The query must read both tables with the full scan and sort them. Most of users ignore the students’ list read to the screen at such a big cost and start their work issuing the query for a particular student they are interested in. The full scan and external sort of the big table Students is thus performed in vain. 4.6 Other Cases Some tables cannot be classified to any of these cases or are able to be classified to several cases. During our works we have found tables, in which some anomalies occurred parallel, for example unnecessary reading all records by the application and incorrect index selection. There were also tables, which were classified incorrectly because of uncharacteristic queries in period of time, when the trace was collected.

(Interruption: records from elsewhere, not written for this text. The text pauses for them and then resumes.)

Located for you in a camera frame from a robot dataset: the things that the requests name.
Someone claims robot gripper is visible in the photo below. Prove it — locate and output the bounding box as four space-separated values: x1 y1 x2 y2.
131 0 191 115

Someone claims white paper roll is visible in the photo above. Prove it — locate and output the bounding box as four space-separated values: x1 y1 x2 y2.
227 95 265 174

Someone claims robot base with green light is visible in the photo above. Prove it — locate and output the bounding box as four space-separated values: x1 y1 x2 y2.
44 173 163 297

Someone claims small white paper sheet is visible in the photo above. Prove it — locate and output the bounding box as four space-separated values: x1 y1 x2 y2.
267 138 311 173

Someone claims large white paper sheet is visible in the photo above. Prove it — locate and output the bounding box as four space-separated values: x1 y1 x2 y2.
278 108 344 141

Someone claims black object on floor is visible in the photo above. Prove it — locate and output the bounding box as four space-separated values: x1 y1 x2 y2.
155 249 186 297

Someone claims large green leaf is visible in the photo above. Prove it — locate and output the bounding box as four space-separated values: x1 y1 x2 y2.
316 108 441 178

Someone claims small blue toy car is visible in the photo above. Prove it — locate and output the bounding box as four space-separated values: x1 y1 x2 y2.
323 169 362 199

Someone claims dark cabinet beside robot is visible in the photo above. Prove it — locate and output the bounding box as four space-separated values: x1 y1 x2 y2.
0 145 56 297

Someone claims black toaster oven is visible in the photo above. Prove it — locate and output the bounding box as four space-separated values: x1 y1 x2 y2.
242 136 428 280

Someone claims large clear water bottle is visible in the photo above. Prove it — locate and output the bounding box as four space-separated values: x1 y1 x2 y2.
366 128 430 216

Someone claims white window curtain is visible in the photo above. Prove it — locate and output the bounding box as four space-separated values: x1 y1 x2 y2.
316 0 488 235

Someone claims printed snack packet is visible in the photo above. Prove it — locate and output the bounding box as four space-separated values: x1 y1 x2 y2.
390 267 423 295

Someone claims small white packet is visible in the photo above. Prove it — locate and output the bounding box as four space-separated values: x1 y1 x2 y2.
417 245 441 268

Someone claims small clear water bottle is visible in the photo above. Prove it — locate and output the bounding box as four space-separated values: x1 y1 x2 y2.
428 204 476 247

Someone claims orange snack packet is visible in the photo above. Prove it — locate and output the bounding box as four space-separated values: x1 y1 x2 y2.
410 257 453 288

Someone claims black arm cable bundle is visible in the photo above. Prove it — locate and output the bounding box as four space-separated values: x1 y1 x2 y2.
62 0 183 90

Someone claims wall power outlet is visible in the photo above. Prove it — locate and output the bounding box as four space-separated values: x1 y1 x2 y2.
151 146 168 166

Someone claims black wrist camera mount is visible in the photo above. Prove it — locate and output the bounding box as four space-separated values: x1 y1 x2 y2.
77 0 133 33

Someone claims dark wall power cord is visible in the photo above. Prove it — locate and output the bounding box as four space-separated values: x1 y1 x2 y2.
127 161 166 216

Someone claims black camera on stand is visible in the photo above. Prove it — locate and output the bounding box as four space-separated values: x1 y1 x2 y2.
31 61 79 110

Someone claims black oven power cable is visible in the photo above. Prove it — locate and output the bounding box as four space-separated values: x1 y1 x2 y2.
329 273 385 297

5 Achieved Improvements Proposed method will be very good for large, intensively used and developed databases, in which manual, unsystematic methods of database tuning will not be successful. The big advantage of the method is that tuning recommendations can be obtained relatively fast, without large administrative work. It is also possible to use the method incrementally, by adding to the histogram results of analysis of traces taken later. It will allow to analyse consecutively developed database or the database which is used differently in different periods. Our method will not always guarantee exact optimisation recommendations, so cannot replace a database administrator, but in most cases it will make his work easier. In every case all the tables in which a number of row reads varies against standard will be produced. Obtained list of tables as well as list of possible anomalies may be used for manual tuning. It can also suit as an input to other methods of authomatic database tuning. Owing to large reduction of tables list used for tuning, it becomes possible to achieve substantial reduction of time required for authomatic as well as manual methods. Below we list problems, which have been detected.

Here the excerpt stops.